Your reply should be the full listing, copied exactly.

______

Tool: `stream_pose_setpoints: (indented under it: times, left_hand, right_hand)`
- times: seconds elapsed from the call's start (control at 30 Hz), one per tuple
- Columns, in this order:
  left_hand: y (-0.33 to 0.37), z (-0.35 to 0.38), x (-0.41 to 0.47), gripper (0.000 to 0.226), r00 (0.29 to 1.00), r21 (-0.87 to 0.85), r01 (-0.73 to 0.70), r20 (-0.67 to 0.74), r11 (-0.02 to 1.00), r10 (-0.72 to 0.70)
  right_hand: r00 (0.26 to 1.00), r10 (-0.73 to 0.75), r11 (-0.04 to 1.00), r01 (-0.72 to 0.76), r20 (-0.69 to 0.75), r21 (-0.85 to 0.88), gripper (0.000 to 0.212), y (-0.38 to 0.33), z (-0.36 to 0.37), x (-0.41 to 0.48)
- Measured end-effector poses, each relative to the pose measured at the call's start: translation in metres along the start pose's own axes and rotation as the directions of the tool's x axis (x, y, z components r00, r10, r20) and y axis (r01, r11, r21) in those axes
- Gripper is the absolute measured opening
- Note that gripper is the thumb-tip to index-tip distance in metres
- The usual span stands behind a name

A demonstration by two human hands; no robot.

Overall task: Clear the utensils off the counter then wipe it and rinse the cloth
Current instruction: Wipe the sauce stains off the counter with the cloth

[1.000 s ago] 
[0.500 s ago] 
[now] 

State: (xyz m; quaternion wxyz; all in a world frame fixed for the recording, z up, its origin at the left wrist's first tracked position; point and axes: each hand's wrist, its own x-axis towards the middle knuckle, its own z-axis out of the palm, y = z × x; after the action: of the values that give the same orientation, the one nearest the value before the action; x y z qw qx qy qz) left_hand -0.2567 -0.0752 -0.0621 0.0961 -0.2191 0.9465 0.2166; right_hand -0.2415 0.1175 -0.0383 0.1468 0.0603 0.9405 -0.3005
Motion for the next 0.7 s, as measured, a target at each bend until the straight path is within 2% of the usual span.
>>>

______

§ RESPONSE BOX:
Tool: `stream_pose_setpoints: (indented under it: times, left_hand, right_hand)`
- times: seconds elapsed from the call's start (control at 30 Hz), one per tuple
- Columns, in this order:
  left_hand: y (-0.33 to 0.37), z (-0.35 to 0.38), x (-0.41 to 0.47), gripper (0.000 to 0.226), r00 (0.29 to 1.00), r21 (-0.87 to 0.85), r01 (-0.73 to 0.70), r20 (-0.67 to 0.74), r11 (-0.02 to 1.00), r10 (-0.72 to 0.70)
  right_hand: r00 (0.26 to 1.00), r10 (-0.73 to 0.75), r11 (-0.04 to 1.00), r01 (-0.72 to 0.76), r20 (-0.69 to 0.75), r21 (-0.85 to 0.88), gripper (0.000 to 0.212), y (-0.38 to 0.33), z (-0.36 to 0.37), x (-0.41 to 0.48)
- Measured end-effector poses, each relative to the pose measured at the call's start: translation in metres along the start pose's own axes and rotation as the directions of the tool's x axis (x, y, z components r00, r10, r20) and y axis (r01, r11, r21) in those axes
- Gripper is the absolute measured opening
- Note that gripper is the thumb-tip to index-tip distance in metres
- The usual span stands behind a name

A demonstration by two human hands; no robot.

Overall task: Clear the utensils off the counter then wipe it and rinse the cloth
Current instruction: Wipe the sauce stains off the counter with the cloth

[1.000 s ago] 
[0.500 s ago] 
[now] 

State: (xyz m; quaternion wxyz; all in a world frame fixed for the recording, z up, its origin at the left wrist's first tracked position; point and axes: each hand's wrist, its own x-axis towards the middle knuckle, its own z-axis out of the palm, y = z × x; after the action: of the values that give the same orientation, the one nearest the value before the action; x y z qw qx qy qz) left_hand -0.2567 -0.0752 -0.0621 0.0961 -0.2191 0.9465 0.2166; right_hand -0.2415 0.1175 -0.0383 0.1468 0.0603 0.9405 -0.3005
Motion for the next 0.7 s, as measured, a target at each bend until the straight path is within 2% of the usual span.
>>>

This answer is finished.